**ACTIVITY**
Leaving out every picture, copy the lines of the material below exactly, from the line containing "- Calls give" through the line containing "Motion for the".

========

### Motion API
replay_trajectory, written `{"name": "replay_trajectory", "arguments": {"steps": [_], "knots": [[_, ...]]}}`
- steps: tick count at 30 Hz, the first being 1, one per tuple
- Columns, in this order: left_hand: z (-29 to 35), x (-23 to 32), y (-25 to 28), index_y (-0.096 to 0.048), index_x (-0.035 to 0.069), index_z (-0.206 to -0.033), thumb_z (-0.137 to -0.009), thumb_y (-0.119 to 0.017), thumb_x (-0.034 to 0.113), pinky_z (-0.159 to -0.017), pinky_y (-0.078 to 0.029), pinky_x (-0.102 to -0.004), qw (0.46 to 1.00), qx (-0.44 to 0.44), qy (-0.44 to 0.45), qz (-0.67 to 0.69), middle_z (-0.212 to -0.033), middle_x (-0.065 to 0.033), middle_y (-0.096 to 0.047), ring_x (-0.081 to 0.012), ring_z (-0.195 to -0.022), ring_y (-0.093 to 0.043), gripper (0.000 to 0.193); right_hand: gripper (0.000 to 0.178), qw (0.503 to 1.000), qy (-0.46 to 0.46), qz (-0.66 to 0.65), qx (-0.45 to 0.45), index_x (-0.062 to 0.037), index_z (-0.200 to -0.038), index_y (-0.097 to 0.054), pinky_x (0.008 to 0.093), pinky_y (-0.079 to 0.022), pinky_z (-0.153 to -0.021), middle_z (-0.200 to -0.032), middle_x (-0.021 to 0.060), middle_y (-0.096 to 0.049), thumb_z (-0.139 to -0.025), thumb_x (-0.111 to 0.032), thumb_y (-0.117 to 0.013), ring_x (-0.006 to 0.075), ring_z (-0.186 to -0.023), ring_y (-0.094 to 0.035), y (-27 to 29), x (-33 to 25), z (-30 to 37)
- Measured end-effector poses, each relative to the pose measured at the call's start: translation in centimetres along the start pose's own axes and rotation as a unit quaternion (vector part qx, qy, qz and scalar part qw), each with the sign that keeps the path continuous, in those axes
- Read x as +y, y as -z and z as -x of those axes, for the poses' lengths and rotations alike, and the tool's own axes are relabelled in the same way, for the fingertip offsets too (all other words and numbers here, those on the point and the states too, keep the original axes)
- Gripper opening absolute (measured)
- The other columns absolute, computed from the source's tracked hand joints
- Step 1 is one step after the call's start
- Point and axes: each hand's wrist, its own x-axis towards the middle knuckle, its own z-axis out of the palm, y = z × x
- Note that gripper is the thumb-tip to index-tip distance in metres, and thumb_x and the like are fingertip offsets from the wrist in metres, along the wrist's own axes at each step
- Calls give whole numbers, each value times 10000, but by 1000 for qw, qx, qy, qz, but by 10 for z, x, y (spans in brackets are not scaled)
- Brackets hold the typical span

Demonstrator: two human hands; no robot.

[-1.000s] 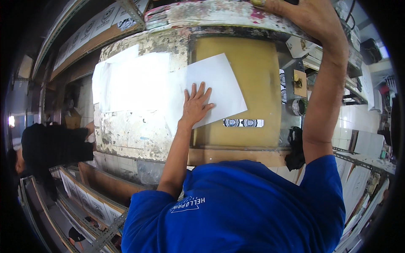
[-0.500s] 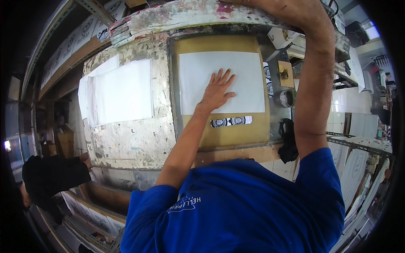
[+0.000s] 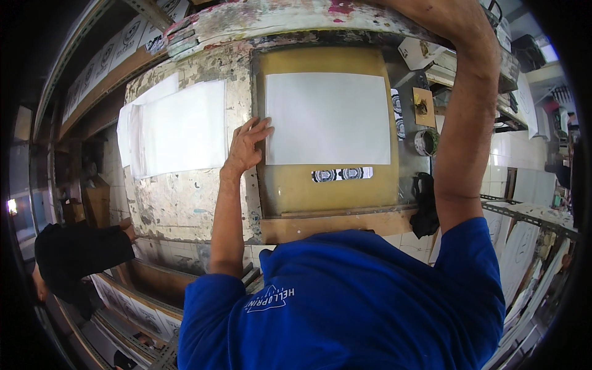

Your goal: The person performs a series of screen prints by lowering a yellow screen onto a white sheet, pulling a squeegee across the surface, and then lifting the screen to reveal the printed logo. The person repeats this process several times, placing new sheets on the table and handing the finished prints to another person.

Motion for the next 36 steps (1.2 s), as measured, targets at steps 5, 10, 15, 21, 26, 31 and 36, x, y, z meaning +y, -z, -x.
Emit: {"name": "replay_trajectory", "arguments": {"steps": [5,10,15,21,26,31,36], "knots": [[1,3,4,-746,131,-1216,-787,-704,-27,-1174,-355,-479,999,12,-28,32,-1499,1,-569,-292,-1436,-435,459,624,998,-32,-28,-36,22,-1093,-774,375,-563,-794,-962,188,-777,-777,-510,-857,279,-848,-722,6,-12,0],[2,1,-1,-787,121,-1022,-784,-682,-43,-1130,-406,-469,987,112,-117,3,-1239,-25,-723,-269,-1293,-575,308,627,998,-40,-16,-41,22,-1095,-773,371,-565,-794,-961,184,-778,-772,-508,-864,281,-845,-722,6,-14,-1],[-2,74,47,-748,61,-939,-763,-649,-101,-830,-581,-410,953,217,-188,94,-969,-76,-765,-285,-889,-734,259,603,997,-6,-69,-22,18,-1095,-775,357,-571,-788,-951,172,-780,-787,-493,-862,262,-837,-725,4,-7,2],[-9,83,98,-705,-27,-984,-930,-628,-52,-627,-509,-247,869,294,64,392,-867,-68,-728,-96,-709,-634,97,611,996,-18,-69,-46,18,-1109,-771,356,-569,-788,-961,165,-780,-792,-497,-858,250,-843,-720,11,-23,2],[-17,-8,67,-716,-38,-985,-951,-645,-1,-690,-469,-225,803,277,220,480,-849,1,-700,-60,-739,-577,87,634,998,-22,-48,-33,19,-1106,-772,380,-565,-792,-956,174,-777,-780,-517,-860,266,-845,-715,5,-4,-2],[7,-54,41,-720,-3,-1124,-932,-690,91,-763,-516,-344,874,253,330,250,-937,-114,-733,-203,-784,-669,216,632,999,-35,-4,-36,21,-1102,-772,383,-561,-804,-976,182,-774,-781,-516,-860,269,-878,-713,8,-10,-2],[30,-22,42,-569,96,-1432,-801,-844,207,-1079,-473,-431,945,257,175,103,-1505,-143,-538,-318,-1266,-598,697,632,1000,-13,-11,-24,31,-1101,-769,388,-569,-821,-978,189,-774,-785,-510,-858,270,-879,-719,1,1,0]]}}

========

**EXERCISE RESPONSE**
- Calls give whole numbers, each value times 10000, but by 1000 for qw, qx, qy, qz, but by 10 for z, x, y (spans in brackets are not scaled)
- Brackets hold the typical span

Demonstrator: two human hands; no robot.

[-1.000s] 
[-0.500s] 
[+0.000s] 

Your goal: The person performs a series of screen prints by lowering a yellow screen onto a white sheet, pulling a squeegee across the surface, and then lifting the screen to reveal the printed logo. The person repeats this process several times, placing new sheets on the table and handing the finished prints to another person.

Motion for the next 36 steps (1.2 s), as measured, targets at steps 5, 10, 15, 21, 26, 31 and 36, x, y, z meaning +y, -z, -x.

The response is now complete.